Anna and Bernhard Blume
Constructive Chaos
In Anna and Bernhard Blume’s world, order prevails. She takes her place, complete with decorative dress, in the kitchen, surrounded by plates, cups, and jugs. He, wearing a fine plaid jacket, concerns himself with technical devices. Yet, this selfsame world is also one of complete chaos. The compulsion to play roles causes towers of cups to sway, people to fly around, their faces distorted, and furniture constructions to collapse.
The Blumes focus on the metaphors attached to objects, for the latter are laden down with convention. They explore everyday objects as a symptom of the times – of the age when they were youngsters and of the age in which we all now live. In the tradition of performance art, the home of both artists, this process of questioning also entails relishing a situation in which all is set in flux or even “smashed up”, as Bernhard Blume puts it. This is not to suggest their work is destructive: "Our wish was and is always just to relativize different levels of order.” And the Blumes present this by means in their very own ironic and sarcastic way.

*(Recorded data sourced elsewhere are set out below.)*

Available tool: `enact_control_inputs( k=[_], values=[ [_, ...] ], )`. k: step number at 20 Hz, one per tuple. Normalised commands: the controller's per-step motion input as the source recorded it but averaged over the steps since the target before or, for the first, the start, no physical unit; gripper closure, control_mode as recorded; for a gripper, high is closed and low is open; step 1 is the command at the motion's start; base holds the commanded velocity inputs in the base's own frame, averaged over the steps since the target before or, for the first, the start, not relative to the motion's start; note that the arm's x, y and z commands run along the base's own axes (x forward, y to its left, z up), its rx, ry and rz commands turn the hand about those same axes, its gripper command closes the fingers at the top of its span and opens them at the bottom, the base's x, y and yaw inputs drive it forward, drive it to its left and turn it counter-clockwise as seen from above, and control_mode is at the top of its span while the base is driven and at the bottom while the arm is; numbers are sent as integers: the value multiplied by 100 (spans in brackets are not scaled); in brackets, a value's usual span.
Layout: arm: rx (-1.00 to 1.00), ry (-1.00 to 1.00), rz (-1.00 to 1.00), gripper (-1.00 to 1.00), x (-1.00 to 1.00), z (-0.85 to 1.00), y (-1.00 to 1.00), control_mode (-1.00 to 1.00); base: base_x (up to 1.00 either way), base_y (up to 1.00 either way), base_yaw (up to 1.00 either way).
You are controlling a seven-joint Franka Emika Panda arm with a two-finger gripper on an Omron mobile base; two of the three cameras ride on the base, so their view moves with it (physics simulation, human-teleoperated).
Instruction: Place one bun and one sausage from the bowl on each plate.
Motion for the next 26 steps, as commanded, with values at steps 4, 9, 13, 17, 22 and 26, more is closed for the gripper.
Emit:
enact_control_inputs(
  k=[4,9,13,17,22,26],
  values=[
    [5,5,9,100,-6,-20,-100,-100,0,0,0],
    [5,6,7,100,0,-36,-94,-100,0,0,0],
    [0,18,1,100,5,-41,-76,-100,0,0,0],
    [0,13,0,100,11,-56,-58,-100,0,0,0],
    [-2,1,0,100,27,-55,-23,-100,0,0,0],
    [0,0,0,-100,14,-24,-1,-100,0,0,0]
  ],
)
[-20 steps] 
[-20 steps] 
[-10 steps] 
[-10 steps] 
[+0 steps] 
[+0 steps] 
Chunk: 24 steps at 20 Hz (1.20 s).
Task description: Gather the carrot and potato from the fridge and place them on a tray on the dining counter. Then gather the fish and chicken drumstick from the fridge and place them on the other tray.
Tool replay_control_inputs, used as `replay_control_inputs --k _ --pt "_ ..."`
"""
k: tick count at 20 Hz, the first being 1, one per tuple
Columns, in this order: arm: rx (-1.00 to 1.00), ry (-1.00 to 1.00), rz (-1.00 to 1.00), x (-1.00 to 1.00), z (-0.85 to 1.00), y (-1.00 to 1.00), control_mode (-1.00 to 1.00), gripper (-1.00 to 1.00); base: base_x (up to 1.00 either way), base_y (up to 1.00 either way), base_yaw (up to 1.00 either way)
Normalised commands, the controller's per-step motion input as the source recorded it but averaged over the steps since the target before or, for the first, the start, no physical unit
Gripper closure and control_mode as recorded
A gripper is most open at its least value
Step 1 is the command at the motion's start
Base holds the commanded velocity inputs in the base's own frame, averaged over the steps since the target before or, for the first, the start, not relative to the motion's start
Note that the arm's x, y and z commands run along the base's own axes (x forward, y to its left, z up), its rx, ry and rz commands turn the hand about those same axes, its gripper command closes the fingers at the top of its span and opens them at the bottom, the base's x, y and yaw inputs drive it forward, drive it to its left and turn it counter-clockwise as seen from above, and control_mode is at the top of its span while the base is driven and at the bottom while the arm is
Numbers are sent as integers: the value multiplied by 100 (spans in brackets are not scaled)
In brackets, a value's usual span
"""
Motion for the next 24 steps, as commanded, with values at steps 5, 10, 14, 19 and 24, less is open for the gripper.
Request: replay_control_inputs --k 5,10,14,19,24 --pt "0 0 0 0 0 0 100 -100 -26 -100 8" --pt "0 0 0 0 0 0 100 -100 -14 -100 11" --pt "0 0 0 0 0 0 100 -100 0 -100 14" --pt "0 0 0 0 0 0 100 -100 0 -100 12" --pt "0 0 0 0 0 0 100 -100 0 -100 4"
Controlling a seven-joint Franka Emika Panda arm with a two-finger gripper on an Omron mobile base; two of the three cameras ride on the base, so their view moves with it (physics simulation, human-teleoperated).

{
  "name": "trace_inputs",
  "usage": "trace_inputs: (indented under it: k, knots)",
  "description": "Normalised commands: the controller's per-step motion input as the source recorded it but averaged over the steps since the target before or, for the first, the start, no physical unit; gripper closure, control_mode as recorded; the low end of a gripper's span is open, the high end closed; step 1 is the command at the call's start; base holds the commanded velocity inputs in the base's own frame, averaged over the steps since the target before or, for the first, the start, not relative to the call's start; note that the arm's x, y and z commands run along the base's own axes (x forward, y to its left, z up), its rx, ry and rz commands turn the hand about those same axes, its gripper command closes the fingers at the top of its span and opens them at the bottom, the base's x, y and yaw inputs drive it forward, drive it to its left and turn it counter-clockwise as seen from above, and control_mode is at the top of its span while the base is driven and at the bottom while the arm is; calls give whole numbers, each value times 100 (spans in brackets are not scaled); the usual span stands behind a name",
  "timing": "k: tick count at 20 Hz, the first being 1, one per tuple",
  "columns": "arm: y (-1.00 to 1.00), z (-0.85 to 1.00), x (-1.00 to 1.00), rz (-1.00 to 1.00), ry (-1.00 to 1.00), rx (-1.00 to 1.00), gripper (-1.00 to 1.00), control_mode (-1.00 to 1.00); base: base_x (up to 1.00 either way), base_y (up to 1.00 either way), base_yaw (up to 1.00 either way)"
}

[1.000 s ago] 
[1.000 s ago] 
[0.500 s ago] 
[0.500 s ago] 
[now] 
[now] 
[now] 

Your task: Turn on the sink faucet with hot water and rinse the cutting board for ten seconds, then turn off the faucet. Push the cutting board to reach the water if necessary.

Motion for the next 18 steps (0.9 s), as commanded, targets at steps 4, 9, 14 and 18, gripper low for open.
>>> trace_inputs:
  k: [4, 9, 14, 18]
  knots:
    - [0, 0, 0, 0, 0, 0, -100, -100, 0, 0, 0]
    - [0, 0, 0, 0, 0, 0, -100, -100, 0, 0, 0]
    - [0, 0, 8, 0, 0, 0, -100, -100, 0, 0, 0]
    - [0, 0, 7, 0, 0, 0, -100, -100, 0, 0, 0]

Anna and Bernhard Blume always devise their picture sequences jointly and always do all the work themselves: from designing the sets and costumes, via taking the shots of each other, through to developing the negatives and producing enlargements. During each of these steps, the artwork is continuously refined, polished, and painted. “We paint with our camera,“ Anna Blume avers, "and this painterly work continues in the lab, too.“ However, their black-and-white photo series do not involve digital manipulation or montage. Instead, they really do involve a flying, crashing, and swirling world. In order to take what are in fact quite dangerous photographs, the artists make use of securing ropes, safety nets, mattresses, etc.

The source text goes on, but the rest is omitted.